• Instructions to follow:
Below are some records. Say how many of their lines contain the string "image", and give nothing but the number.
____________
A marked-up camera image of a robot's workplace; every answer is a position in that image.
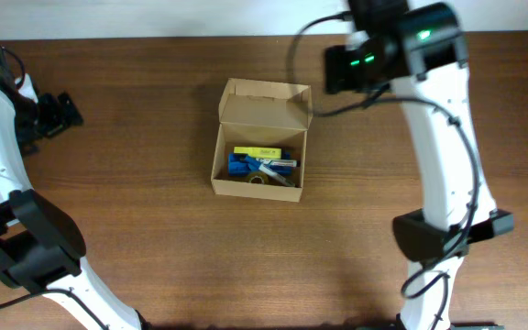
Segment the blue plastic tape dispenser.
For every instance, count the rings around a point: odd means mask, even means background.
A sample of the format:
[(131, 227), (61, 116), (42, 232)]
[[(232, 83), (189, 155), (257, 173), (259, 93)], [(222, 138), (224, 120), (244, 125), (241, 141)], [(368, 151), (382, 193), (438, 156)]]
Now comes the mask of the blue plastic tape dispenser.
[[(243, 158), (244, 154), (230, 153), (228, 155), (227, 172), (229, 176), (245, 177), (259, 170), (259, 166), (249, 164)], [(269, 165), (269, 168), (282, 176), (290, 176), (292, 174), (292, 167)]]

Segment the yellow adhesive tape roll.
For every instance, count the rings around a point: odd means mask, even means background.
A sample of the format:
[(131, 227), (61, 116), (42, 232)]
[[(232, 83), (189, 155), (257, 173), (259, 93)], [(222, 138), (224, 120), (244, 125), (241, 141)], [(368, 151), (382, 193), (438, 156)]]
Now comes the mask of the yellow adhesive tape roll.
[(263, 171), (253, 171), (245, 178), (247, 183), (269, 184), (269, 176)]

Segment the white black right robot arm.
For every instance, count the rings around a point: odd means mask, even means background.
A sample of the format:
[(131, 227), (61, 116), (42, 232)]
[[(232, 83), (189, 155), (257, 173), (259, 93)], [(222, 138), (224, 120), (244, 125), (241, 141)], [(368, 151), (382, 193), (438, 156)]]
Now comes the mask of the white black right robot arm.
[(468, 45), (457, 15), (438, 2), (351, 1), (345, 19), (367, 39), (324, 55), (329, 94), (365, 95), (362, 109), (401, 106), (423, 186), (423, 206), (396, 216), (408, 262), (397, 329), (448, 329), (456, 275), (473, 244), (510, 233), (479, 159), (468, 96)]

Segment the black cap whiteboard marker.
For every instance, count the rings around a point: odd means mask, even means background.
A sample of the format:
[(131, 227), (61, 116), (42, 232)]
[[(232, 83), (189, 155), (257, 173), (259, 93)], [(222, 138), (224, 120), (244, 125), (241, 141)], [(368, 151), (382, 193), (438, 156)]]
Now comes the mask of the black cap whiteboard marker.
[(298, 168), (300, 161), (294, 159), (258, 159), (259, 162), (268, 166)]

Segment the brown cardboard box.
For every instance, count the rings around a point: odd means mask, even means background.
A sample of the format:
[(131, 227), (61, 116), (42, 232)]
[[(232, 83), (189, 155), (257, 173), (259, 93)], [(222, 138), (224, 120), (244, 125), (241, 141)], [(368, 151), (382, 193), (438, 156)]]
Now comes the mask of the brown cardboard box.
[[(219, 107), (211, 183), (219, 195), (296, 202), (301, 200), (308, 130), (313, 119), (312, 89), (308, 85), (230, 79)], [(267, 184), (248, 183), (228, 173), (228, 156), (235, 147), (277, 148), (299, 166), (286, 178), (287, 187), (270, 178)]]

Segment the yellow highlighter black cap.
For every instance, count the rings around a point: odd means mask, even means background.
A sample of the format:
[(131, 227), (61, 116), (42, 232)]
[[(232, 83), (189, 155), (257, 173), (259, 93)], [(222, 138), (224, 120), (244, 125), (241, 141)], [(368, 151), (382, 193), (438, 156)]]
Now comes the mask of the yellow highlighter black cap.
[(282, 157), (281, 148), (234, 147), (233, 152), (236, 154), (245, 154), (252, 158), (279, 160)]

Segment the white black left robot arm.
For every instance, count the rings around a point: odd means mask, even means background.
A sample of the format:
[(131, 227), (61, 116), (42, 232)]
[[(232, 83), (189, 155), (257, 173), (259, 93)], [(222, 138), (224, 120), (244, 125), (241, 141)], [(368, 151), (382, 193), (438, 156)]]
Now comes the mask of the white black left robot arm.
[(43, 296), (87, 329), (147, 329), (140, 312), (94, 272), (73, 219), (28, 178), (24, 156), (83, 118), (67, 93), (40, 93), (26, 72), (15, 76), (7, 62), (12, 54), (0, 45), (0, 281), (27, 293), (0, 310)]

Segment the blue cap whiteboard marker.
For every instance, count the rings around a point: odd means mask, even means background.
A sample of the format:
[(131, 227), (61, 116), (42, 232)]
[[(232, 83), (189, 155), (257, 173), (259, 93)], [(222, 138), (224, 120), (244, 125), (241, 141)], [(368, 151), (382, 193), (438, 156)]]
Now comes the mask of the blue cap whiteboard marker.
[(266, 173), (272, 179), (274, 179), (276, 182), (279, 182), (279, 183), (283, 184), (284, 186), (287, 186), (287, 187), (295, 187), (296, 186), (296, 184), (293, 183), (292, 181), (286, 179), (285, 177), (281, 176), (278, 172), (270, 169), (264, 163), (254, 159), (254, 158), (252, 158), (250, 156), (245, 156), (245, 161), (248, 164), (250, 164), (250, 165), (256, 166), (259, 171), (262, 171), (262, 172)]

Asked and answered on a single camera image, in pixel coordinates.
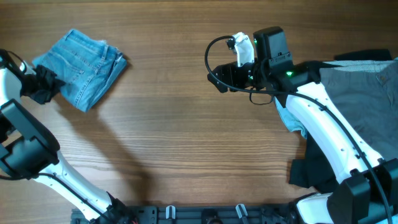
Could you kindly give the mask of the light blue denim jeans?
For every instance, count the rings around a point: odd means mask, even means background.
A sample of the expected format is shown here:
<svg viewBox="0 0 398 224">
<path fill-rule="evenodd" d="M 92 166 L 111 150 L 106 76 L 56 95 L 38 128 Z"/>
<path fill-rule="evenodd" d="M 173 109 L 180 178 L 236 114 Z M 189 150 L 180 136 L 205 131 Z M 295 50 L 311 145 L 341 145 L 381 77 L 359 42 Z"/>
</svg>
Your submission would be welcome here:
<svg viewBox="0 0 398 224">
<path fill-rule="evenodd" d="M 62 96 L 82 112 L 91 109 L 127 67 L 117 47 L 76 29 L 68 31 L 32 63 L 55 72 L 65 82 L 60 88 Z"/>
</svg>

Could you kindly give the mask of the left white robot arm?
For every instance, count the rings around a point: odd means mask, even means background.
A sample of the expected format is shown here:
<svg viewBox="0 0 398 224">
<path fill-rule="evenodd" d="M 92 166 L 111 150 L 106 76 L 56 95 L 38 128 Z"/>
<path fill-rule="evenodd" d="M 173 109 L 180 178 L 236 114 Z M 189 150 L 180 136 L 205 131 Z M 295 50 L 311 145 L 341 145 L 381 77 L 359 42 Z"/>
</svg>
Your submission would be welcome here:
<svg viewBox="0 0 398 224">
<path fill-rule="evenodd" d="M 60 152 L 55 136 L 21 105 L 28 96 L 45 104 L 65 83 L 50 69 L 31 68 L 9 50 L 1 50 L 1 141 L 18 131 L 21 136 L 1 145 L 2 180 L 34 180 L 74 204 L 89 223 L 137 223 L 120 200 L 101 190 L 75 170 Z"/>
</svg>

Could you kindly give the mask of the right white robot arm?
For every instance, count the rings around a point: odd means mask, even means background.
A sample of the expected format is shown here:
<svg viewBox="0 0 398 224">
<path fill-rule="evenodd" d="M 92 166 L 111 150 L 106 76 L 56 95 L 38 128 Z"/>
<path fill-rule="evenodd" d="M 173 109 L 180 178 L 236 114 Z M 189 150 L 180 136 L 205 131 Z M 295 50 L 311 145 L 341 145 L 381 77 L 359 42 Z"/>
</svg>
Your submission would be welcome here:
<svg viewBox="0 0 398 224">
<path fill-rule="evenodd" d="M 386 160 L 347 122 L 322 83 L 322 71 L 367 72 L 369 61 L 310 62 L 283 70 L 262 62 L 209 69 L 217 89 L 273 96 L 310 133 L 330 165 L 337 188 L 294 205 L 302 223 L 397 221 L 397 159 Z"/>
</svg>
____________
• Solution to this problem:
2